| What the task asks |
All that is wanted is the exact text of each line from the one with "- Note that" to the close of the listing, ends included.

***** Collected material

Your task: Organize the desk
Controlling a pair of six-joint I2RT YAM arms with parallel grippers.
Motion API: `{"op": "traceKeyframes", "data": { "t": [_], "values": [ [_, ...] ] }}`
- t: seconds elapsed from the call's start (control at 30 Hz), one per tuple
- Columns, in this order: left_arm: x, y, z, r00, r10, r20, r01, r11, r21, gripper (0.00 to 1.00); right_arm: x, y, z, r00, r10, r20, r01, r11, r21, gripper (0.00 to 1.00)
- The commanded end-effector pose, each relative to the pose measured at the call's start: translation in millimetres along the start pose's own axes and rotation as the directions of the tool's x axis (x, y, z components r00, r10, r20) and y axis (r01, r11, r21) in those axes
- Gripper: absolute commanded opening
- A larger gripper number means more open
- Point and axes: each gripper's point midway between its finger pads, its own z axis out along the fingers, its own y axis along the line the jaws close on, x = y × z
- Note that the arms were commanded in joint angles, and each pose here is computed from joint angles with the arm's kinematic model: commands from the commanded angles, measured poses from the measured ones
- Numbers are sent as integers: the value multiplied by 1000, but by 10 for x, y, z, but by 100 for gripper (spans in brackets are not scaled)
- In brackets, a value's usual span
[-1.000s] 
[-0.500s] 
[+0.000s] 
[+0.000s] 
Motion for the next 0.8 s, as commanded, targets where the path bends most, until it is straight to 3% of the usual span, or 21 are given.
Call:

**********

| Answer to the problem |
- Note that the arms were commanded in joint angles, and each pose here is computed from joint angles with the arm's kinematic model: commands from the commanded angles, measured poses from the measured ones
- Numbers are sent as integers: the value multiplied by 1000, but by 10 for x, y, z, but by 100 for gripper (spans in brackets are not scaled)
- In brackets, a value's usual span
[-1.000s] 
[-0.500s] 
[+0.000s] 
[+0.000s] 
Motion for the next 0.8 s, as commanded, targets where the path bends most, until it is straight to 3% of the usual span, or 21 are given.
Call:

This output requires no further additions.